Got the switch from eBay (LINK).


----------



## Mcknib (Jun 6, 2020)

That's a great looking and well named build it's defo the dog's dangly bits

The switch looks sharp very nice


----------



## crashguitar (Jun 6, 2020)

That switch looks really interesting. Please keep us updated on how it holds up.


----------



## cooder (Jun 6, 2020)

jubal81 said:


> They're through hole aluminum organic polymer (no liquid inside and extremely low ESR - LINK).
> Got the switch from eBay (LINK).


Thanks for that! So just checking the data sheet the low ESR seems to be the draw card, life expectancy is still similar to the normal electros or am I missing something?


----------



## jubal81 (Jun 6, 2020)

cooder said:


> Thanks for that! So just checking the data sheet the low ESR seems to be the draw card, life expectancy is still similar to the normal electros or am I missing something?

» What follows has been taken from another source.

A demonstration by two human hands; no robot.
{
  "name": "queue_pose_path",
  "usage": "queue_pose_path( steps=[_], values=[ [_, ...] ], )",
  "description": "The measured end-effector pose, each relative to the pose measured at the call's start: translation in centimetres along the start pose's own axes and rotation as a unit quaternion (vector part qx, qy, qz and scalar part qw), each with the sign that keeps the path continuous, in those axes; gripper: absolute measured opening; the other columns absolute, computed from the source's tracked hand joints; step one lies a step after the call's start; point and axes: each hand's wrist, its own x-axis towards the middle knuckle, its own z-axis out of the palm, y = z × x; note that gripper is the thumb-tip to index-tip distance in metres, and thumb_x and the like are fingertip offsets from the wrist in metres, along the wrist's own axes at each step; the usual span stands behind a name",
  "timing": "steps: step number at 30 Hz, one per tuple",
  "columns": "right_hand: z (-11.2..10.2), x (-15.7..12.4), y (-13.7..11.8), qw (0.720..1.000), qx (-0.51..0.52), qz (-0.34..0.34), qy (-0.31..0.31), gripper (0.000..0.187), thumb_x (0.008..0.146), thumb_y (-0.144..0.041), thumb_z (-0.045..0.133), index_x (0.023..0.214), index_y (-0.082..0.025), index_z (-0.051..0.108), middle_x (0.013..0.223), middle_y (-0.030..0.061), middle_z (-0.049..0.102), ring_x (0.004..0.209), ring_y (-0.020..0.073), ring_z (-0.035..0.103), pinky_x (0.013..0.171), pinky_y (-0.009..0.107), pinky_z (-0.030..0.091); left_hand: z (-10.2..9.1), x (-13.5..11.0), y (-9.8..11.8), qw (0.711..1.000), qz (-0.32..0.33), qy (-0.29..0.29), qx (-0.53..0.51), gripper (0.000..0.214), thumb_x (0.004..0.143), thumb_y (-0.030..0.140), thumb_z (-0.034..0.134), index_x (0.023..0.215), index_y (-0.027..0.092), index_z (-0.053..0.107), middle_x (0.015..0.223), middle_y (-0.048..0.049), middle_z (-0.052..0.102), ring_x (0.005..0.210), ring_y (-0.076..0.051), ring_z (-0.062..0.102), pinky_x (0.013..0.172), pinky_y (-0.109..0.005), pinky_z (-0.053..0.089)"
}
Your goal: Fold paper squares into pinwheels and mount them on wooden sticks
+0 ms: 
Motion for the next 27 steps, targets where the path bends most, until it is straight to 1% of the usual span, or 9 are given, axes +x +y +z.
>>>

It's life expectancy is at 2,000 hours at 105C and at rated voltage. At 9V and room temperature, it shouldn't ever wear out. Mouser had a video up a few years ago I can't find now explaining that. No liquid to expand, contract or dry out. I'm sure most would say it's not worth the extra cost, but I like 'em.


----------



## cooder (Jun 6, 2020)

jubal81 said:


> It's life expectancy is at 2,000 hours at 105C and at rated voltage. At 9V and room temperature, it shouldn't ever wear out. Mouser had a video up a few years ago I can't find now explaining that. No liquid to expand, contract or dry out. I'm sure most would say it's not worth the extra cost, but I like 'em.


Cheers, I thought the concept of 'no liquid to possibly dry out' should make them more long lasting under normal conditions. Makes sense and I might get into them as well, sounds sensible.
As for low ESR, is there certain places in stompbox circuits where it's more important than others or is it generally a goodie? Just wondering if you would know (or anyone else...).


----------



## jubal81 (Jun 6, 2020)

cooder said:


> Cheers, I thought the concept of 'no liquid to possibly dry out' should make them more long lasting under normal conditions. Makes sense and I might get into them as well, sounds sensible.
> As for low ESR, is there certain places in stompbox circuits where it's more important than others or is it generally a goodie? Just wondering if you would know (or anyone else...).



Could be missing something, but I can't think of any situation where you'd benefit from higher ESR.


----------



## cooder (Jun 6, 2020)

jubal81 said:


> Could be missing something, but I can't think of any situation where you'd benefit from higher ESR.


Cheers. I should have asked clearer: are there certain places where low ESR is more critical than in other areas of circuit?


----------



## MightySmallElectrons (Jun 6, 2020)

cooder said:


> Very nice! Are those smd electrolytics instead of through hole? Interested to see how that switch hods up. Where did you source that please?


Y’all seent these?





						Footswitch - Lehle, SPST, Momentary, Soft Click, Long Life | Antique Electronic Supply
					

The LEHLE SWITCH BTN is a momentary foot switch. It is housed in an M12 threaded enclosure made of stainless steel. Thanks to the gold plated contact material its life span is at least one million switching cycles electrically and mechanically. Hardware included.




					www.tubesandmore.com


----------



## cooder (Jun 6, 2020)

MightySmallElectrons said:


> Y’all seent these?
> 
> 
> 
> ...


That is a very swish foot switch with a price tag... nice though.


----------



## Chuck D. Bones (Jun 7, 2020)

cooder said:


> Cheers. I should have asked clearer: are there certain places where low ESR is more critical than in other areas of circuit?



Low ESR is beneficial when the capacitor is used as a power filter, particularly in the presence of a switching converter like the charge pumps we use in some pedals.  Low ESR makes them better filters and there is less power loss.  One must also take ESL into account.


----------



## Chuck D. Bones (Jun 7, 2020)

jubal81 said:


> Could be missing something, but I can't think of any situation where you'd benefit from higher ESR.



I am aware of some situations where the circuit designer depended on ESR for proper circuit operation.  It's sloppy design practice because ESR is highly variable.


----------